Each step produces a document that the next step consumes. The plan includes a constitution check - a table showing how each project principle is satisfied or violated by the proposed approach. If something doesn’t pass, you know before writing any code.

Here’s a real example from josh.bot. When I added the lifts API, the constitution check looked like:

PrincipleStatusNotes
Hexagonal ArchitecturePASSNew LiftService interface in domain/
Single-Table DynamoDBPASSSeparate table for lift data
Test-Driven DevelopmentPASSMock DynamoDB adapter for unit tests

That took thirty seconds to review and saved me from at least one wrong turn (I was initially going to query the main table with a GSI, but the constitution reminded me that lift data has different access patterns and deserves its own table).

Why it makes things interesting

The counterintuitive thing is that adding structure to personal projects makes them more fun, not less. Here’s why:

The interesting decisions get surfaced. When you write a spec, you’re forced to articulate what you actually want. Half the time, the spec reveals that what you thought was one feature is actually three, or that the real value is in a different place than you assumed. That’s the interesting part of engineering, and speckit makes sure you don’t skip it.

Constitutional constraints accelerate decisions. Instead of spending twenty minutes debating with yourself about whether to use a class or a function, the constitution tells you. The mental energy goes to the genuinely novel parts of the problem.

The spec becomes a conversation partner. When using Claude with speckit’s commands, the AI has enough context (constitution + spec + plan) to give useful feedback rather than generic advice. “Your plan violates principle III” is more useful than “have you considered error handling?”

Traceability is satisfying. Being able to trace from a user story in the spec to a task in the plan to a test in the code to a commit in the history - that’s a level of coherence that most personal projects never achieve.
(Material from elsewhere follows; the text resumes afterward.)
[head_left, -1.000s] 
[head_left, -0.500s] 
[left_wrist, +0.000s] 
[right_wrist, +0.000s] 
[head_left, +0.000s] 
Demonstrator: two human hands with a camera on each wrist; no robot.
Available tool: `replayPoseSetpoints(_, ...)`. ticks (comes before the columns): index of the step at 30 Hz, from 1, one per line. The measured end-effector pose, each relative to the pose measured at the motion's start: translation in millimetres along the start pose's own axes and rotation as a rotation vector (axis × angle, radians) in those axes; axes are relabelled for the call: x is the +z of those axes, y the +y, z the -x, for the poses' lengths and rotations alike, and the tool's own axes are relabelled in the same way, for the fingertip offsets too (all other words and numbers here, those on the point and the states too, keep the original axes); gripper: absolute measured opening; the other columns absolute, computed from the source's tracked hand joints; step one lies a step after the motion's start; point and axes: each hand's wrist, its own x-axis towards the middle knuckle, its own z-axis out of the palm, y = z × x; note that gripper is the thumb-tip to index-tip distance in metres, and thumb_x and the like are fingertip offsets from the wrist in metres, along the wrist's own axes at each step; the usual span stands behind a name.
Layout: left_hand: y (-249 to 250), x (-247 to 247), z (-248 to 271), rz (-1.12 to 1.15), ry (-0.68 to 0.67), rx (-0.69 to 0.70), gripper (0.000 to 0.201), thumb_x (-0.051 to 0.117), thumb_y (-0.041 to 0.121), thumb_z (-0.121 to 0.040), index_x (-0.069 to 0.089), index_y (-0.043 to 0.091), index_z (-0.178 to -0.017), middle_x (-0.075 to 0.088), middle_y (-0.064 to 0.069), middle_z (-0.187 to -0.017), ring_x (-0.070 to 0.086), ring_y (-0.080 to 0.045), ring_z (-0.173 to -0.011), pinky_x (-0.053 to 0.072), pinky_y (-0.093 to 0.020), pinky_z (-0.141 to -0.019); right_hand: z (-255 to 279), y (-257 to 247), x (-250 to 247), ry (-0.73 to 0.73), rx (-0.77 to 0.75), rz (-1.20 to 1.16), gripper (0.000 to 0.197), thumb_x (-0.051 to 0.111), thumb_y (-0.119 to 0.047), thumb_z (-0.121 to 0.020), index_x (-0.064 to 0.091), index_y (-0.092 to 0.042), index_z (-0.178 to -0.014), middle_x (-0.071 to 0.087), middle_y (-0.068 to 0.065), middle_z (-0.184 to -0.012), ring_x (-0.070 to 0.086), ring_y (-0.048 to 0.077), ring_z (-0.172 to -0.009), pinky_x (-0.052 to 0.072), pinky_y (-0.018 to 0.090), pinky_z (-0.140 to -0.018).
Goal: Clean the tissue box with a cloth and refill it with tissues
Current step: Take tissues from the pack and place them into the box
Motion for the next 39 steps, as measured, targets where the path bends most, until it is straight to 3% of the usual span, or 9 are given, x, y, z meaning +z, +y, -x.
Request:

It feels like building something solid rather than hacking something together.

Where I’ve used it

At this point speckit is running in josh.bot (Go API), Elegy Campaign Player (TypeScript game engine), cartograph (Python code analysis), bookalysis (EPUB pipeline), autonotes (Obsidian vault analysis), and several others. Across all of them, there are probably 50+ completed feature specs.

The projects that benefit most are the ones with the most constraints. Elegy has 22 feature specs because a 124-page game manual creates a lot of bounded design problems. Each one is a small puzzle: how do I implement this rule while maintaining determinism, test coverage, and module isolation? The spec pipeline turns that from overwhelming into tractable.

The tooling

The constitution generator is a Python CLI built with Rich for the interactive prompts and PyYAML for output. It has a zero-prompt autogen mode that scans your repo and generates a reasonable constitution without asking any questions - useful for bootstrapping existing projects.

The specification framework is a set of markdown templates and Claude slash commands that live in each project’s .specify/ and .claude/commands/ directories. Nothing proprietary, nothing locked in. It’s just structured markdown and a convention for how to use it.

If, like me, you’re the kind of person who starts projects constantly and finishes them sometimes, speckit might be worth trying. Not because it makes you more disciplined, but because it makes the planning phase as interesting as the coding phase. And once planning is interesting, you do more of it, and the code that follows is better for it.